Aim of the exercise: Retype every entry word for word. Omit the pictures.

Stored entries:
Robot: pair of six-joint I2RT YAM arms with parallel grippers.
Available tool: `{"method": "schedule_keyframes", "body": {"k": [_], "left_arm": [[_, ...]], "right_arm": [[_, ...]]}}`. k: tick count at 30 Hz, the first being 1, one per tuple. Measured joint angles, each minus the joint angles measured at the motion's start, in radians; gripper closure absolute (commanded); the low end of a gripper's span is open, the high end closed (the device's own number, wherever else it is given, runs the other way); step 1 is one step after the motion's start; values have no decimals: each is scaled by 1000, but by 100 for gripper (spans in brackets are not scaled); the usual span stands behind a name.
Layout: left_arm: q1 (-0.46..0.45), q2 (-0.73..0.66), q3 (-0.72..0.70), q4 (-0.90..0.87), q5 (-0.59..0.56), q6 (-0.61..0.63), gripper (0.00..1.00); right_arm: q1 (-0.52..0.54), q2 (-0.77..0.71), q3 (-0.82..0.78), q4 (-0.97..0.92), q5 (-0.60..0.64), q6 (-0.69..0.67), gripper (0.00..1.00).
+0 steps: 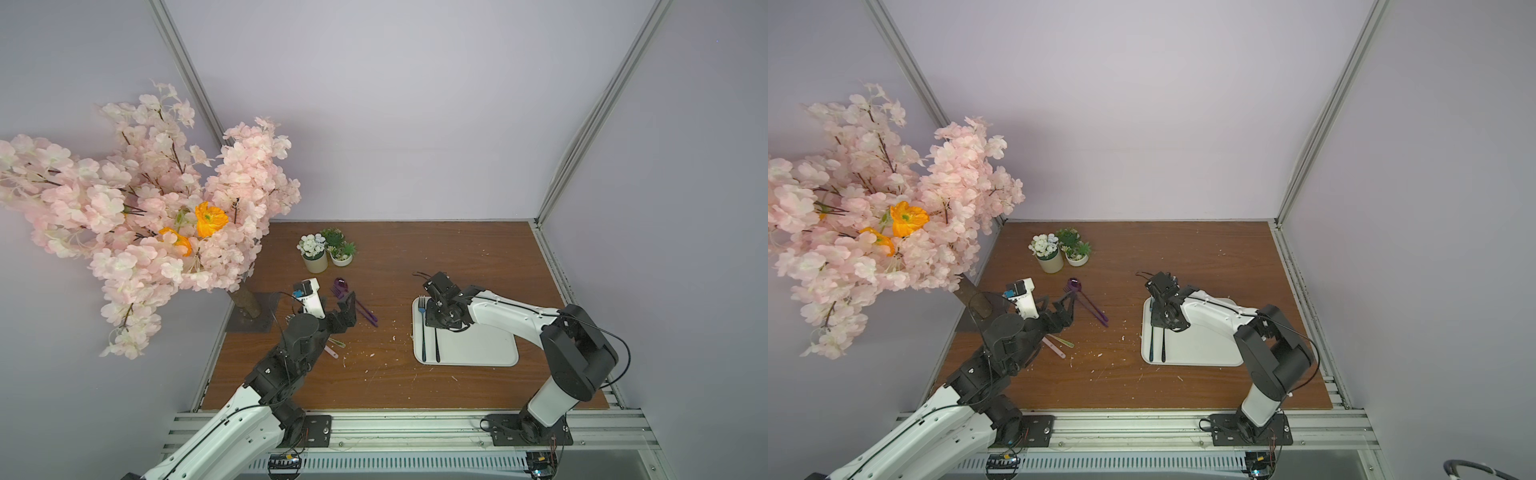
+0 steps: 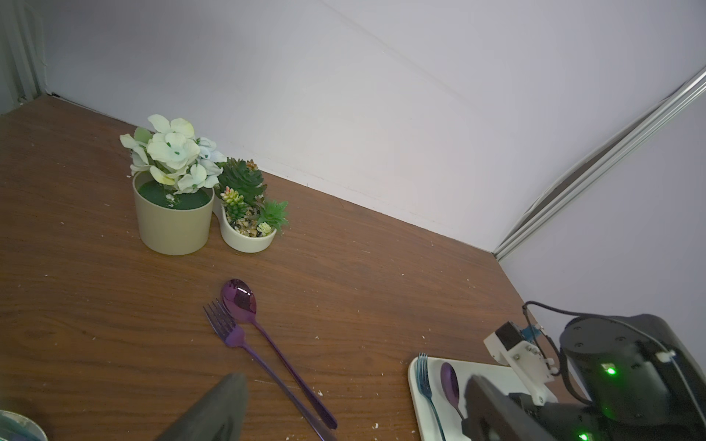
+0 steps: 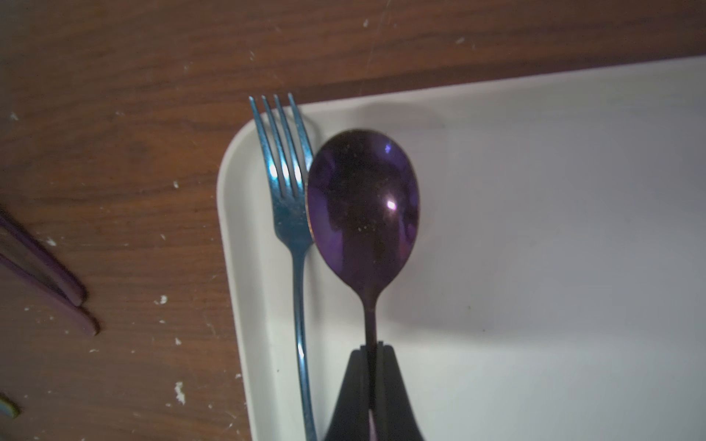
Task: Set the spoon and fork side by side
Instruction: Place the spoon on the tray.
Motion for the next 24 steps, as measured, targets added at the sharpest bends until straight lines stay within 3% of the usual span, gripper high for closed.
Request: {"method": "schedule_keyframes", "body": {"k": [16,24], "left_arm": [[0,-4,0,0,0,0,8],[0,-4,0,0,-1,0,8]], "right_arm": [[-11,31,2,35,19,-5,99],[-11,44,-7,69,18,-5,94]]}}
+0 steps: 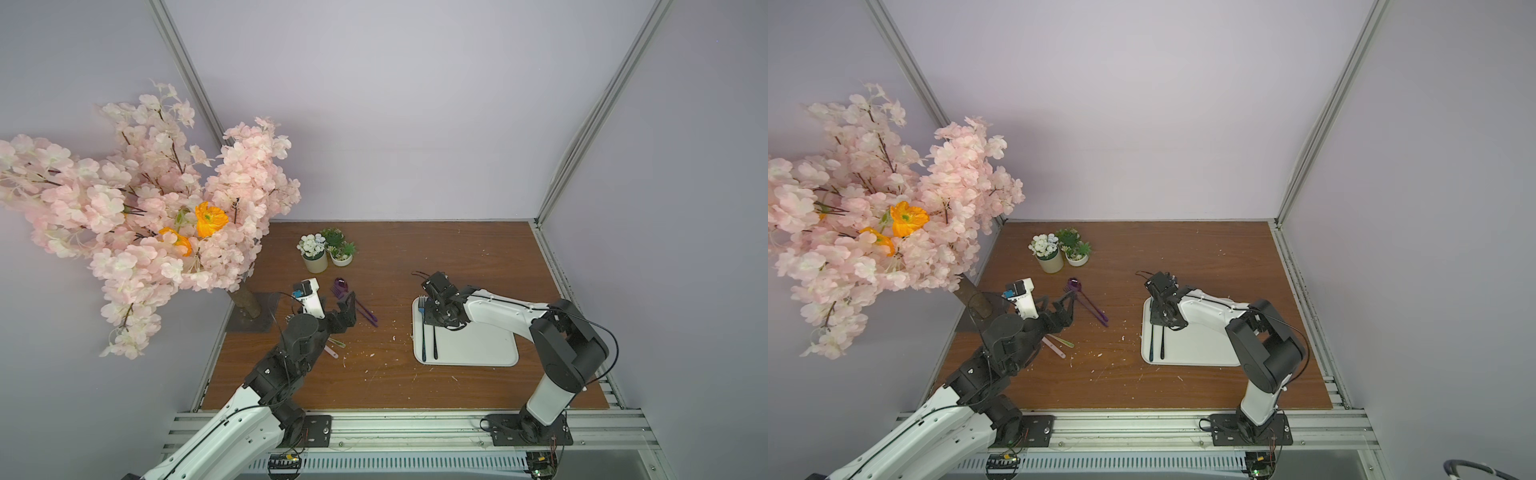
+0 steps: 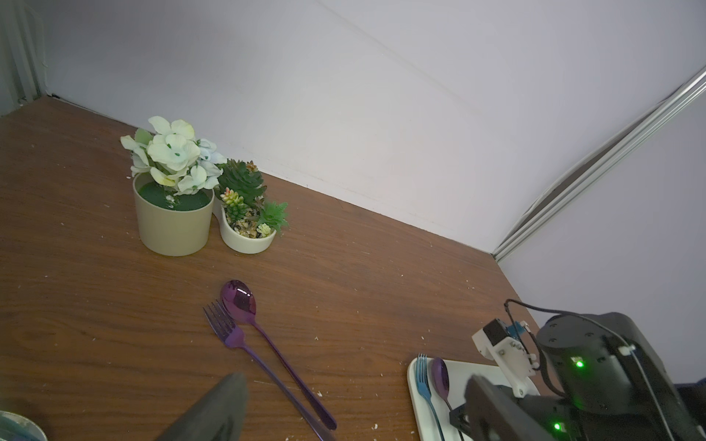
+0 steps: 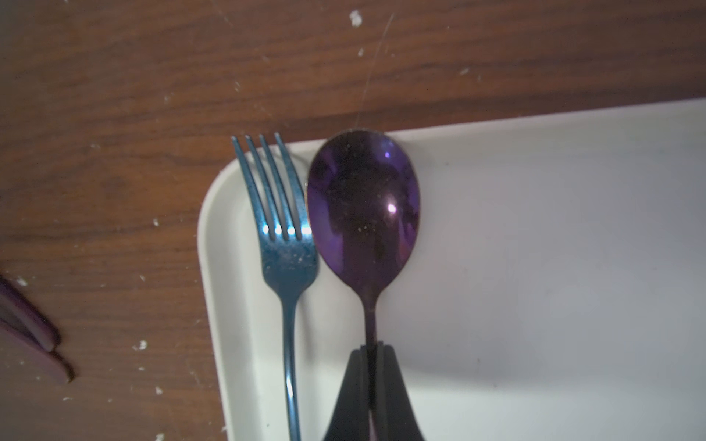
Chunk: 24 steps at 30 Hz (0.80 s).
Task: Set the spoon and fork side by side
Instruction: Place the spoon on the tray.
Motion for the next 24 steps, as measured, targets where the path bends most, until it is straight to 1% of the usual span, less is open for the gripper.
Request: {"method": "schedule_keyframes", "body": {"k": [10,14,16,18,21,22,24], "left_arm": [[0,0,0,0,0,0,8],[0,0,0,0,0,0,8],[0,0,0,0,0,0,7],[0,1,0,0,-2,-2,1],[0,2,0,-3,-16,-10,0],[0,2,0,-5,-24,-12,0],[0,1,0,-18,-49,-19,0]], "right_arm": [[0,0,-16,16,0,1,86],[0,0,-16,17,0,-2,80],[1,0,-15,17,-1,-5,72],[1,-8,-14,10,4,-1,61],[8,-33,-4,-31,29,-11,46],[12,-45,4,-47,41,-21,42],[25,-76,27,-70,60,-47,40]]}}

Answer box:
Robot: pair of six-joint I2RT YAM arms with parallel grippers.
Available tool: `{"method": "schedule_keyframes", "body": {"k": [_], "left_arm": [[_, ...]], "right_arm": [[_, ...]]}}`. k: tick count at 30 Hz, the first being 1, one per tuple. Measured joint angles, each minus the joint angles measured at the motion's start, in radians; gripper closure absolute (commanded); the low end of a gripper's span is open, the high end closed (the device's own number, wherever else it is given, runs the other way); step 1 is one step after the motion's start; values have no decimals: each is scaled by 1000, but by 100 for gripper (spans in brackets are not scaled); the usual span stands behind a name.
Layout: left_arm: q1 (-0.46..0.45), q2 (-0.73..0.66), q3 (-0.72..0.70), q4 (-0.90..0.87), q5 (-0.59..0.56), q6 (-0.61..0.63), gripper (0.00..1.00); right_arm: q1 (-0.52..0.54), q2 (-0.77..0.71), q3 (-0.82..0.78), q4 (-0.97..0.92), q5 (-0.60..0.64), q6 (-0.69..0.67), gripper (0.00..1.00).
+0 steps: 
+0 steps: 
+0 steps: 
Task: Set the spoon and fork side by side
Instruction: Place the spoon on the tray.
Motion for the next 24 steps, as measured, targets added at the sharpest bends until straight lines stay within 3% of the usual span, gripper high for closed.
Request: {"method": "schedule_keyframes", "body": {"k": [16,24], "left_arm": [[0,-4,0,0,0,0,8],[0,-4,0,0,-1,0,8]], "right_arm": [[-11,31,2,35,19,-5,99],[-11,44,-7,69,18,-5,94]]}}
+0 steps: 
+0 steps: 
+0 steps: 
Chunk: 24 steps at 30 Hz (0.80 s).
Task: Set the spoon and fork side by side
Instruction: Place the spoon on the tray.
Motion for the next 24 steps, as measured, targets where the path bends most, until it is straight to 1% of the usual span, less is open for the gripper.
Request: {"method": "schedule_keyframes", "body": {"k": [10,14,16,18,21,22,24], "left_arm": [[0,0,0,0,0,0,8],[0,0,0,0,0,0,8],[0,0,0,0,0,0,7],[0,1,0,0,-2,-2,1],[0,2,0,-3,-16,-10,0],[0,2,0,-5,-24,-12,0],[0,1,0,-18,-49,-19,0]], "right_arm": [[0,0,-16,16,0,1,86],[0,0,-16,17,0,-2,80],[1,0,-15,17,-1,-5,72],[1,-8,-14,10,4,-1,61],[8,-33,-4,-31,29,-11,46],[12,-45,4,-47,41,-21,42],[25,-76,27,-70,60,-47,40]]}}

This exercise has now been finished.